# THE TASK
Set down every line of the data exactly, skipping the pictures.

DATA BLOCK START

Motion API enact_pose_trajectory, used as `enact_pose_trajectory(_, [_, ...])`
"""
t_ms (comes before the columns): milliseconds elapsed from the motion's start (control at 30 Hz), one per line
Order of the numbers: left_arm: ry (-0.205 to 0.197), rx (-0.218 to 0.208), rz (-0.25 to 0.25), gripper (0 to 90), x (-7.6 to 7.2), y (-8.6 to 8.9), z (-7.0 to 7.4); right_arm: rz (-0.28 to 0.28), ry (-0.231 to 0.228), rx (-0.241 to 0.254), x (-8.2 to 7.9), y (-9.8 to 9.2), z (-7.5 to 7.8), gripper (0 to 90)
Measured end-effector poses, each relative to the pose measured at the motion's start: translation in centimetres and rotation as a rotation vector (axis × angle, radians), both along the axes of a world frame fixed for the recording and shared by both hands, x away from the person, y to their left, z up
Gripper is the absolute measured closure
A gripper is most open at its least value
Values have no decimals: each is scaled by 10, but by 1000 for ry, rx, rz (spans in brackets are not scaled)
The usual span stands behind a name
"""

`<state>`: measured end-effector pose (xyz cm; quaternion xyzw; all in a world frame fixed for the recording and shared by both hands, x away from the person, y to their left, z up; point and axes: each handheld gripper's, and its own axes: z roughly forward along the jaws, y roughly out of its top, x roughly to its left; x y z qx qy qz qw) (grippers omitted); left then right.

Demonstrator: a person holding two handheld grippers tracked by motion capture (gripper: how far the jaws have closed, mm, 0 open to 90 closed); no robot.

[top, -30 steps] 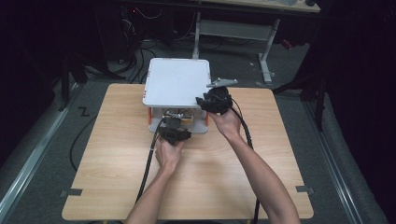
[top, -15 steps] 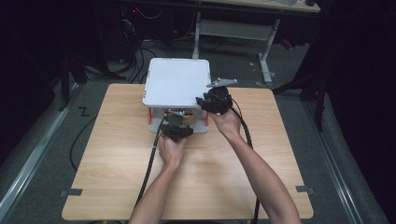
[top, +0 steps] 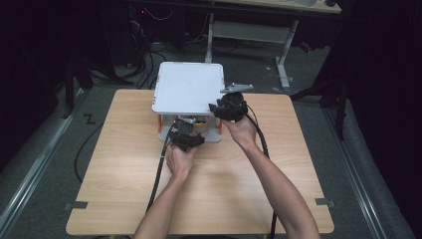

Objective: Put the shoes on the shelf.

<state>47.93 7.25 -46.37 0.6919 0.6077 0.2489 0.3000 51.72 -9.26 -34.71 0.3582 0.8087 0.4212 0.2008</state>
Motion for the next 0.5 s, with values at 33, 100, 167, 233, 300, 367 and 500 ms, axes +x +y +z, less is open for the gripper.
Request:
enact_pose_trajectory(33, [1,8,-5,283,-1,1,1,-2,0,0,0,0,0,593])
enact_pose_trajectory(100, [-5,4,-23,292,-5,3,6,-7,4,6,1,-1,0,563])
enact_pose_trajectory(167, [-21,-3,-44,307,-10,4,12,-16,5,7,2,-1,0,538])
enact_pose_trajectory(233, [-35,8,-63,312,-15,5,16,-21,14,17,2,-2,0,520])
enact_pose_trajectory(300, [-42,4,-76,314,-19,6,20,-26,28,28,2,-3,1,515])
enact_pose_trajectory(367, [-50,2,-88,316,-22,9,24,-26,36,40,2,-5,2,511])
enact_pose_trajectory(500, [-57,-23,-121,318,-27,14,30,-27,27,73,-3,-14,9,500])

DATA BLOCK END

# SOLUTION TO THIS PROBLEM
Motion API enact_pose_trajectory, used as `enact_pose_trajectory(_, [_, ...])`
"""
t_ms (comes before the columns): milliseconds elapsed from the motion's start (control at 30 Hz), one per line
Order of the numbers: left_arm: ry (-0.205 to 0.197), rx (-0.218 to 0.208), rz (-0.25 to 0.25), gripper (0 to 90), x (-7.6 to 7.2), y (-8.6 to 8.9), z (-7.0 to 7.4); right_arm: rz (-0.28 to 0.28), ry (-0.231 to 0.228), rx (-0.241 to 0.254), x (-8.2 to 7.9), y (-9.8 to 9.2), z (-7.5 to 7.8), gripper (0 to 90)
Measured end-effector poses, each relative to the pose measured at the motion's start: translation in centimetres and rotation as a rotation vector (axis × angle, radians), both along the axes of a world frame fixed for the recording and shared by both hands, x away from the person, y to their left, z up
Gripper is the absolute measured closure
A gripper is most open at its least value
Values have no decimals: each is scaled by 10, but by 1000 for ry, rx, rz (spans in brackets are not scaled)
The usual span stands behind a name
"""

`<state>`: measured end-effector pose (xyz cm; quaternion xyzw; all in a world frame fixed for the recording and shared by both hands, x away from the person, y to their left, z up; point and axes: each handheld gripper's, and its own axes: z roughly forward along the jaws, y roughly out of its top, x roughly to its left; x y z qx qy qz qw) (grippers omitted); left then right.

Demonstrator: a person holding two handheld grippers tracked by motion capture (gripper: how far the jaws have closed, mm, 0 open to 90 closed); no robot.

[top, -30 steps] 
[top, -15 steps] 
[top, +0 steps] 

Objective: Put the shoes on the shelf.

<state>47.93 7.25 -46.37 0.6919 0.6077 0.2489 0.3000 51.72 -9.26 -34.71 0.3582 0.8087 0.4212 0.2008</state>
Motion for the next 0.5 s, with values at 33, 100, 167, 233, 300, 367 and 500 ms, axes +x +y +z, less is open for the gripper.
Request:
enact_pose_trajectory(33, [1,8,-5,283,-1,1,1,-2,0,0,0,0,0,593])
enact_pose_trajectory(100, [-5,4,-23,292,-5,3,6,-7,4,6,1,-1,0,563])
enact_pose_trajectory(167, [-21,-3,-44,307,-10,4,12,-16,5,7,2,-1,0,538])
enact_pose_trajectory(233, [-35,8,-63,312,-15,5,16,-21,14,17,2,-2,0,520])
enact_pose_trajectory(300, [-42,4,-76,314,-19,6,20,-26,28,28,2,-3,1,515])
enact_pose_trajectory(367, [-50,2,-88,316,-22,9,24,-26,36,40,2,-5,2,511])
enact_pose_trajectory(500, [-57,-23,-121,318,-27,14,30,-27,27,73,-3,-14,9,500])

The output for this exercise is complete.